I still remember the last time I walked out of our house in NJ, on my way to the airport. I shut the light off, closed the door behind me and got in the car as if I was going out to dinner. I’m not sure how I managed to do that but I remember the feeling inside me. I think it was hopeful and a little bit of denial.
Looking back, it’s hard to tell if I believed myself or was more in denial than I wanted to admit. And tonight, I still haven’t figured it out.
Apparently, blogging is not like riding a bike. When you stop for a while it isn’t so easy to jump right back in like you never stopped. So, I guess, since I never learned how to ride a bike (and I fully expect that to be your only take away here), that for me it is like riding a bike. Now I feel better.
I’ve been so mentally drained from all the writing I’ve been doing the last 3 months at work that I’m not even sure where to begin some days when I tell myself I need to get back to blogging.
Is it possible to be completely out of ideas on what to write about?
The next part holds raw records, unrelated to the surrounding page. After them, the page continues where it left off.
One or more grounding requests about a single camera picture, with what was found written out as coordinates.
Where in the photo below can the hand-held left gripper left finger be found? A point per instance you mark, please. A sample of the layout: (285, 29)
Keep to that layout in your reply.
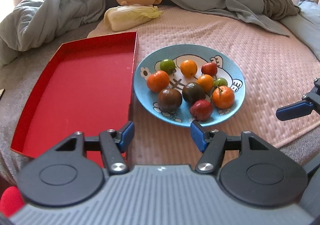
(126, 135)

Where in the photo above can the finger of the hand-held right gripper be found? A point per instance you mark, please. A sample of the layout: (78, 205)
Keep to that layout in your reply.
(295, 111)

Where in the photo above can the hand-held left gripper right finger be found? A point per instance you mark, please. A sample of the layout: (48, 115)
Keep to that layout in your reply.
(198, 135)

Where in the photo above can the red plum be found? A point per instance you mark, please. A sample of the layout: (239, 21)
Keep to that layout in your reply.
(209, 68)
(201, 110)

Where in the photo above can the dark brown plum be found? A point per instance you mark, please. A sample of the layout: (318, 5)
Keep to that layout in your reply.
(170, 100)
(193, 92)

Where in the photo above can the tangerine with stem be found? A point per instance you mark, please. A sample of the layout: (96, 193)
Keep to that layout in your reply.
(158, 80)
(223, 96)

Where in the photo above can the small smooth orange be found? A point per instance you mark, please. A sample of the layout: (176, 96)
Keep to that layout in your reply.
(205, 82)

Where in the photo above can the small green plum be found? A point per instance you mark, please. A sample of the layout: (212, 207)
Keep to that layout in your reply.
(220, 82)

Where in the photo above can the red tray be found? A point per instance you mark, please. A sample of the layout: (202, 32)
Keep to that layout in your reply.
(75, 85)

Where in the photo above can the blue cartoon plate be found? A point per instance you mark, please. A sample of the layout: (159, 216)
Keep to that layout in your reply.
(232, 65)

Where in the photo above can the pink textured bed mat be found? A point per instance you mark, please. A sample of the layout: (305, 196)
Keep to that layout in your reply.
(262, 52)

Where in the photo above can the light blue pillow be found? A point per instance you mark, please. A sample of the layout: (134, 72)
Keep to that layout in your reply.
(307, 15)

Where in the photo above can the napa cabbage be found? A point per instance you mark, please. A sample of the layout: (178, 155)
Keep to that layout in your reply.
(125, 17)

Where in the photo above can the wooden piece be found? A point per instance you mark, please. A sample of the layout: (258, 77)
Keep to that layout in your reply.
(1, 93)

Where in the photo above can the red round object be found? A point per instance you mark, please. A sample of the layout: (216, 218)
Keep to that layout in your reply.
(11, 200)

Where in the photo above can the grey-blue blanket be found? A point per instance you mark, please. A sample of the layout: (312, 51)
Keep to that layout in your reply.
(50, 15)

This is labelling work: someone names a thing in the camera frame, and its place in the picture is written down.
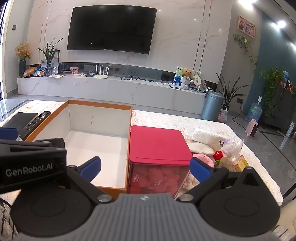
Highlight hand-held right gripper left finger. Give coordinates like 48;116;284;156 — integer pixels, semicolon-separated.
67;156;116;205

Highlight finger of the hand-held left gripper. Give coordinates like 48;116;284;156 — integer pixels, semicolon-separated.
0;128;65;151

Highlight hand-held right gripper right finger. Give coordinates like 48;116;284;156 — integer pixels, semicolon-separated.
177;158;260;205

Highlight orange cardboard box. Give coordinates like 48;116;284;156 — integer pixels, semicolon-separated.
24;100;133;194

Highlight red crochet flower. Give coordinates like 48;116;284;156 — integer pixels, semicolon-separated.
213;151;224;166

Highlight clear plastic bag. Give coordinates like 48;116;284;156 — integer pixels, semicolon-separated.
220;138;244;163

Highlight white oval pad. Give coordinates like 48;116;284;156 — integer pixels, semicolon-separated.
185;141;214;156

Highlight black remote control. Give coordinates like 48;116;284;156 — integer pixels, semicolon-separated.
18;111;51;139

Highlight clear container with red lid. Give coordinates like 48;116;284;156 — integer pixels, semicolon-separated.
128;125;193;200

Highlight woven handbag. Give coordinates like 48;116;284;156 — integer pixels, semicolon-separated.
218;104;229;123

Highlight white lace tablecloth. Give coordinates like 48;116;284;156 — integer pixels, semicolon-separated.
132;110;284;206

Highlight grey blue trash can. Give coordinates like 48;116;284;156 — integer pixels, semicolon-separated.
200;91;225;121

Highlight golden oval ornament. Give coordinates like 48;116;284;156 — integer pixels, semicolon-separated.
23;67;38;78

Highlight pink space heater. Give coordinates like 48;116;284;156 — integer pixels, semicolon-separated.
245;119;260;138

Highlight dark vase with dried flowers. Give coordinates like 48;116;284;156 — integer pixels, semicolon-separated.
15;42;32;78

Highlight snack packet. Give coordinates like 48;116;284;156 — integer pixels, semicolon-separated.
33;65;47;77

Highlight white marble television console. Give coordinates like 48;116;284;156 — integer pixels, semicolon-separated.
17;74;208;115

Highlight green plant in glass vase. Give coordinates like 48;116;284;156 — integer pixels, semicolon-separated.
38;38;64;76

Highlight long-leaf potted plant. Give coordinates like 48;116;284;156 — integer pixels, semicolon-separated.
216;73;246;112

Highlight blue water jug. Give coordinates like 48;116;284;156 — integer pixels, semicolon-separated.
247;95;263;122

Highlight framed photo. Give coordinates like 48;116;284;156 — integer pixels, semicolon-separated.
41;50;60;75

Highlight white router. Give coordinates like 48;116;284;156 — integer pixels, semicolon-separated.
93;64;110;79

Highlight brown teddy bear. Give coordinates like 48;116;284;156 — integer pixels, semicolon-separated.
181;69;194;90

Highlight white wrapped roll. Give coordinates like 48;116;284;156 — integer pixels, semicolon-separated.
279;122;296;150

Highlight green photo board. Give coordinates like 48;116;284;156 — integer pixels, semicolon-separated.
173;66;202;88

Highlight dark cabinet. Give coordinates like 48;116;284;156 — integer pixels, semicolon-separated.
266;85;296;134

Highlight leafy green potted plant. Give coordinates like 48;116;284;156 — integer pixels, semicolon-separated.
259;68;285;118

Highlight hanging vine plant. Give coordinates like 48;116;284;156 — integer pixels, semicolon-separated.
233;34;258;73

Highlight black cables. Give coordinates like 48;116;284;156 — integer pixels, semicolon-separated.
115;71;158;82

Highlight black wall television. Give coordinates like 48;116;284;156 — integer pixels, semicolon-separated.
67;5;158;55

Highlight framed wall picture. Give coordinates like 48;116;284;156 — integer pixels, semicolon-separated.
237;15;256;39

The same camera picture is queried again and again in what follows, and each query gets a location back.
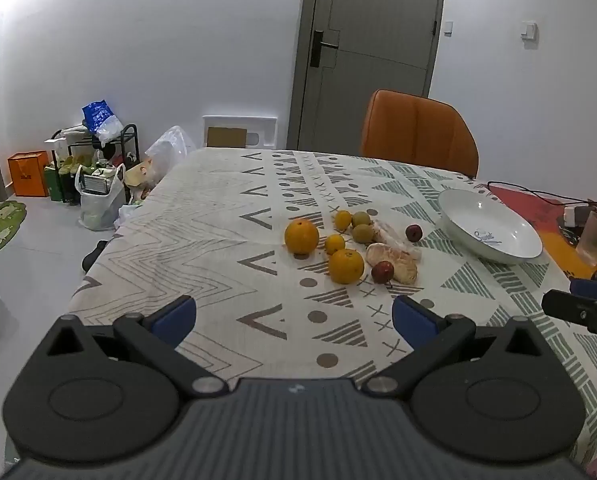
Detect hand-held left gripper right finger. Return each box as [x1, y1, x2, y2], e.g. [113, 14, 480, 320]
[362, 295, 554, 401]

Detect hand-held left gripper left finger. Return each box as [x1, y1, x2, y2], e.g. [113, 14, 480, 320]
[43, 295, 229, 400]

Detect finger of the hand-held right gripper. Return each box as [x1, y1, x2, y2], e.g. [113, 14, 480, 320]
[541, 289, 597, 348]
[568, 276, 597, 306]

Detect large orange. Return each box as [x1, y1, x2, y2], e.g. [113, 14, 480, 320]
[327, 248, 365, 285]
[284, 219, 320, 256]

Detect pale peeled citrus segment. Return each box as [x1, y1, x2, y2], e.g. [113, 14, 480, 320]
[372, 220, 423, 261]

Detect white plate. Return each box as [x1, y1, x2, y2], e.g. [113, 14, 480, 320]
[437, 188, 544, 266]

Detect frosted plastic cup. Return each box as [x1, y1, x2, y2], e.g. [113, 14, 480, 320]
[575, 210, 597, 267]

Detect white charger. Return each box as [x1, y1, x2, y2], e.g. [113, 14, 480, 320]
[563, 204, 591, 228]

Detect black shoe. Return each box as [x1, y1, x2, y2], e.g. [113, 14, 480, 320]
[82, 240, 110, 272]

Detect white plastic bag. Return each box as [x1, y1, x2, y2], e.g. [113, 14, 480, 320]
[74, 162, 128, 232]

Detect brown paper bag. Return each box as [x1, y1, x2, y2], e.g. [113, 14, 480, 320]
[124, 160, 154, 203]

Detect clear plastic bag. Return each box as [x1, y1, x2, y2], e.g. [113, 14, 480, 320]
[145, 125, 198, 188]

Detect black metal rack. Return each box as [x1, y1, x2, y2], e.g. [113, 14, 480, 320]
[51, 124, 139, 206]

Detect green box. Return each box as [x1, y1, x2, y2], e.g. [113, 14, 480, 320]
[43, 162, 64, 202]

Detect brown cardboard sheet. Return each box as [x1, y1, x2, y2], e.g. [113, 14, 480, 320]
[207, 127, 248, 148]

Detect orange chair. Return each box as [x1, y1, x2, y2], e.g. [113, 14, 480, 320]
[361, 89, 480, 179]

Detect green floor rug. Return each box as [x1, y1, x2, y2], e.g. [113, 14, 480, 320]
[0, 200, 28, 261]

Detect orange paper bag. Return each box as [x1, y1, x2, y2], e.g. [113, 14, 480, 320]
[7, 151, 50, 198]

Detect white foam packaging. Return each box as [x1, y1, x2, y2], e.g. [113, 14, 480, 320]
[202, 115, 279, 150]

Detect blue and white bag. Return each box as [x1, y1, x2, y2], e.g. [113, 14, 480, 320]
[82, 100, 124, 143]

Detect grey door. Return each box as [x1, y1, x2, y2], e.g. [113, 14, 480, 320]
[287, 0, 447, 153]

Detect black cable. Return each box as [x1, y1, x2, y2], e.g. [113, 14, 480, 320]
[487, 180, 597, 208]

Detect black door lock handle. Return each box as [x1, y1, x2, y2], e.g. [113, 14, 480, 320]
[309, 30, 340, 68]
This blog is becoming just like the Seinfeld pilot pitch - a blog about nothing. I don’t want to get political (although I’m so tired of everyone claiming they know better than all the people who were voted into political office by majority vote). I don’t want to get religious (although I feel like people are using religion these days as an excuse to further their personal causes as opposed to how they live their life). My kids are funny and cute. My life is a regular reality show but, as I’m finding out more and more lately, most of the people in it are a little touchy when they hear the truth that they asked for but weren’t expecting.
What does that leave?
movies? my advice is to steer clear of Paranormal unless you need a nap.
shopping? I don’t have enough time to properly approach that topic. But let me tell you – when you spend an hour putting 27 things in your shopping cart and your cart appears to be saved, you aint seen aggravated until you watch your cart suddenly be declared EMPTY and have to start all over.
I’ll have to figure it out. In the meantime I’ll leave you with this….
When you buy a new car in Fl and it comes with both heated and air-conditioned seats, don’t laugh. I’ve already used the heated seats and I have not had to use the air-conditioned seats yet. And now I’m paranoid that when my kids spill milk or water on the seat while I’m driving, I could be electrocuted.
It seems all of my fears are irrational, according to an article I was reading today. My fears, as well as the fear of sharks, are all minor compared to the top killers in the US.
The top 9 things that we should be afraid of are:
1. Trampolines – 1.1 death/year. How exactly does .1 person die? So much for my olympic aspirations.
2. Roller Coasters - 1.15 death/year. The only thing I’m surprised about is that this number is not higher. The bolts and nuts that hold those things together are really small. And of course, there’s always that little thing called gravity.
3. Free-standing kitchen ranges – 1.31 death/year. Exactly how does a 150 pound square appliance bordered on 3 sides by a wall and cabinets just happen to tip over? I call user error!
4. Vending machines 2.06 deaths/year. I see a workman’s comp claim in this one somewhere. But who can resist that dangling Snicker’s bar in D4 just begging to be set free.
5. Riding lawnmowers – 5.22 deaths/year. They should probably require a license and test before allowing people to drive these.
6. Fireworks – 6.6 deaths/year. Well, Duh!
7. Dogs- 16 deaths/year. Seems man’s best friend isn’t so friendly after all. Personally, I still believe cats are more dangerous.
8. Skydiving – 21.2 deaths/year. Maybe that .2 is all they could find of #22. Personally, I think anyone who finds enjoyment out of jumping from an airplane and hoping a piece of material put together by a 10-year-old for 12 hours/day on an assembly line in some 4th world country really shouldn’t complain about quality of workmanship.
9. Furniture and tvs – 26.64 deaths/year. I thought we had an obesity problem in this country? Maybe more people should just sit on the couch and watch tv. According to a recent Colbert Report, my night stand is a bigger threat to me than terrorism.